Category: Jobs / Money
American Airlines plans to slash 13,000 jobs -- around 15 percent of the company's total workforce -- and cut costs by 20 percent in order to stay afloat after filing for bankruptcy late last year.
"All workgroups will have total costs reduced by 20 percent, including management," Tom Horton, chief executive of American parent AMR Corporation, said in a letter to employees Wednesday.
"While the savings from each work group will be achieved somewhat differently, each will experience the same percentage reduction," he said.
Local television in the Dallas-Forth Worth, Texas area, home base of AMR, said the cuts include 1,400 management and support staff, 400 pilots, 2,300 flight attendants, 4,600 maintenance workers and 4,200 fleet service employees.

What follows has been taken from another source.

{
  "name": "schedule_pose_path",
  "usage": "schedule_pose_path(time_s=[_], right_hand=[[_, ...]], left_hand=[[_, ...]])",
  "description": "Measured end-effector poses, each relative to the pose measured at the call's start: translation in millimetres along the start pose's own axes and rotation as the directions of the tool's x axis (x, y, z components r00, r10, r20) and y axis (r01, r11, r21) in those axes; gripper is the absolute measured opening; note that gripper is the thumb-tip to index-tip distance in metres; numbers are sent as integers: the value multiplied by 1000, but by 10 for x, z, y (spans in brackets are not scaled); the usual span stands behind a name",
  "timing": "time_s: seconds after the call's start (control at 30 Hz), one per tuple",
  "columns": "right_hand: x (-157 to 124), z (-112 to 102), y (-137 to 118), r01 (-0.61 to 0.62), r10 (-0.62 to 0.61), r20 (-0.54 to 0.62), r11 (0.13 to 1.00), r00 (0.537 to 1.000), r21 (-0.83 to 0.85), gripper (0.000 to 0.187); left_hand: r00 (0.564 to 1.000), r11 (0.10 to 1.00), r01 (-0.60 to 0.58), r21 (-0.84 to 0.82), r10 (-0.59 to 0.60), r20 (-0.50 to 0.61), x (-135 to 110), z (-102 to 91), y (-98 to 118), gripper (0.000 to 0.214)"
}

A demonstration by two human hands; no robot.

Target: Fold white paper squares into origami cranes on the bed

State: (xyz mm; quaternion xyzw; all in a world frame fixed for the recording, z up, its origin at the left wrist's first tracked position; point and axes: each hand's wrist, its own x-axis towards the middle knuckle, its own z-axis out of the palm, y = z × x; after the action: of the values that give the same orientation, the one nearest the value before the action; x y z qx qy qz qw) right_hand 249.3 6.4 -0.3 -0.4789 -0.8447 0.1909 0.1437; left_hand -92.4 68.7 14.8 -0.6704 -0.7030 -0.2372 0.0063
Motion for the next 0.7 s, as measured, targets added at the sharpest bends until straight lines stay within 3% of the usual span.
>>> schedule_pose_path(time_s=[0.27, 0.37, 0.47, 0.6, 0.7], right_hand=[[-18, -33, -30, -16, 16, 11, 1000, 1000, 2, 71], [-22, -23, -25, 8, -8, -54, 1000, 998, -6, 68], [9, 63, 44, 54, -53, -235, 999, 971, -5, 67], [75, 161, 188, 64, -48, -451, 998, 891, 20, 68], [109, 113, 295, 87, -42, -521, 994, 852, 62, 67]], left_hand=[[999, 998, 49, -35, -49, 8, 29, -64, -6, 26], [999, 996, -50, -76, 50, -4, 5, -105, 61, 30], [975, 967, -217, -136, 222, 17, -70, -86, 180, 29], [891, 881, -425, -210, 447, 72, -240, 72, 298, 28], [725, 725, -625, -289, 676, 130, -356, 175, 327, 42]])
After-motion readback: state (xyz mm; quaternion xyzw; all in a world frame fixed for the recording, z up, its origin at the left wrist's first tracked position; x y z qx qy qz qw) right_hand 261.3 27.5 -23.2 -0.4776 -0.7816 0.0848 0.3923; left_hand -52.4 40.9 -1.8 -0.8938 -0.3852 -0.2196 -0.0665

"These are painful decisions... But they are essential to American's future," Horton said in a statement later on Wednesday.
"We will emerge from our restructuring process as a leaner organization with fewer people, but we will also preserve tens of thousands of jobs that would have been lost if we had not embarked on this path," he said.

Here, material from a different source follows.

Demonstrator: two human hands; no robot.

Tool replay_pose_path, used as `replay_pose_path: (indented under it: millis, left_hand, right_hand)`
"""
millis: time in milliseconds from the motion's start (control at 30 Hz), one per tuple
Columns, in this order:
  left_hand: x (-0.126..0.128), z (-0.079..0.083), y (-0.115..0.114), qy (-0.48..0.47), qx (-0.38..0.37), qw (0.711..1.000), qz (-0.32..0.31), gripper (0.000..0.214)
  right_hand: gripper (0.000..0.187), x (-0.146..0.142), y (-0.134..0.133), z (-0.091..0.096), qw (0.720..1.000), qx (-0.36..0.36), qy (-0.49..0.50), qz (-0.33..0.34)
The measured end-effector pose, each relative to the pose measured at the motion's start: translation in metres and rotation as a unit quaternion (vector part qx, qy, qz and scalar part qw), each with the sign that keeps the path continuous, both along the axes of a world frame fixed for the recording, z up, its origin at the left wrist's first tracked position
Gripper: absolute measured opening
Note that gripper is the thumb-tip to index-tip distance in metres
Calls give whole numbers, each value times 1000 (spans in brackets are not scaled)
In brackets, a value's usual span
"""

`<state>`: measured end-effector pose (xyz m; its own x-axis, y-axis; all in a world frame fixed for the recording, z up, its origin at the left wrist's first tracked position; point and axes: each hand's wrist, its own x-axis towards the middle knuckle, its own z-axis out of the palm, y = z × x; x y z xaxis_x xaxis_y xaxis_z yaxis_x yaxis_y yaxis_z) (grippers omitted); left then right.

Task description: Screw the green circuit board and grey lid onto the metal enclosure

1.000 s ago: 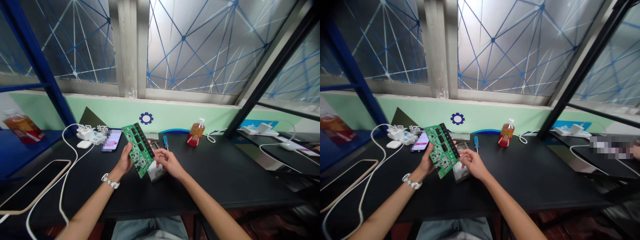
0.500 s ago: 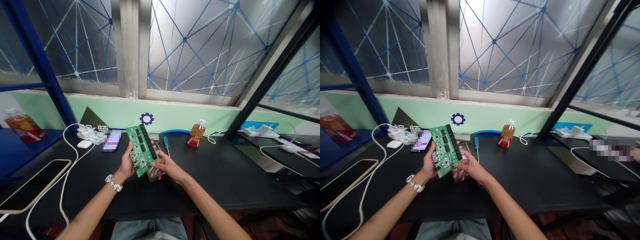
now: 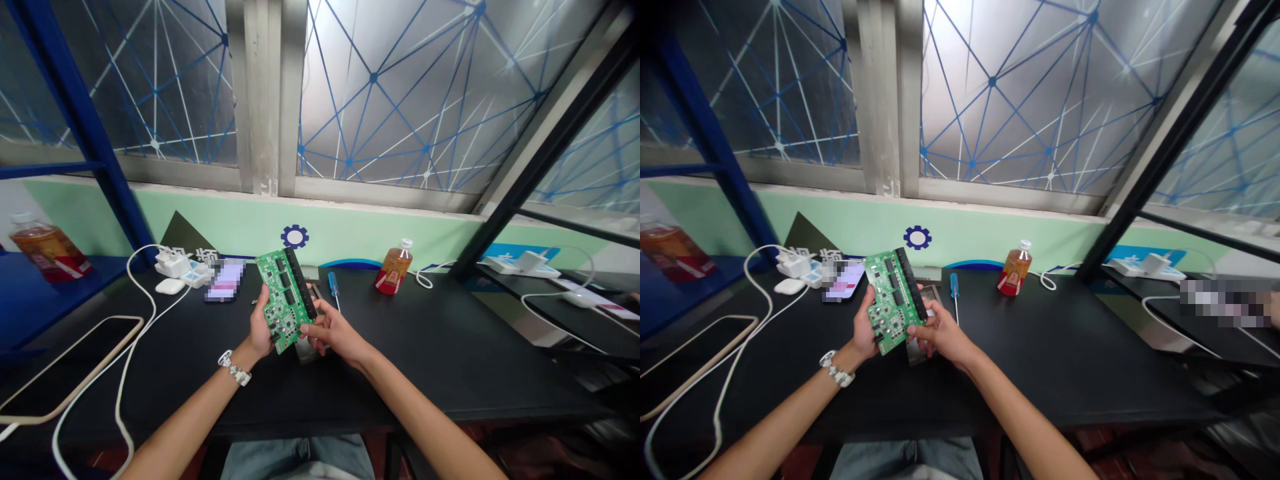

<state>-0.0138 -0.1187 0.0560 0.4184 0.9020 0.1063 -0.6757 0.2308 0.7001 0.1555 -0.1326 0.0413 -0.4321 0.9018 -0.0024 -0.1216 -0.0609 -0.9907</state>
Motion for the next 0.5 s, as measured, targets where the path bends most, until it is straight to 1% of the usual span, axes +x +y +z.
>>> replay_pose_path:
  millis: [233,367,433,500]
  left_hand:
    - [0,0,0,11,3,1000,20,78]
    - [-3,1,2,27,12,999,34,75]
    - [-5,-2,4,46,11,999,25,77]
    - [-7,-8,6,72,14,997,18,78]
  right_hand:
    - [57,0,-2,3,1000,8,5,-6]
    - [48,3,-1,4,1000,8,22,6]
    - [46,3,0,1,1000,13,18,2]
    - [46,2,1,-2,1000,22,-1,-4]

He said the airline needed to cut $1.25 billion a year in employee-related costs.
In exchange he offered employees a profit-sharing plan that would pay out 15 percent of all pre-tax income.
He made no references to cutting flights, but said the airline aimed to increase departures in five key US markets -- Dallas/Fort Worth, Chicago, Miami, Los Angeles and New York -- by 20 percent over the next five years.
AMR, which operates American Airlines and American Eagle Airlines and employs nearly 88,500 employees worldwide, filed for Chapter 11 bankruptcy protection on November 29.
The status allows the company to slash its debt burden and restructure operations, with more legal flexibility to renegotiate or cancel service and wage contracts.
AMR has a combined fleet of 900 aircraft serving more than 250 airports in over 50 countries.
AMR reported a huge net loss of $904 million in the month of December alone in a filing late Tuesday to the bankruptcy court handling its case.
The enormous December hole was more than the combined $884 million in losses AMR had between January and September of last year.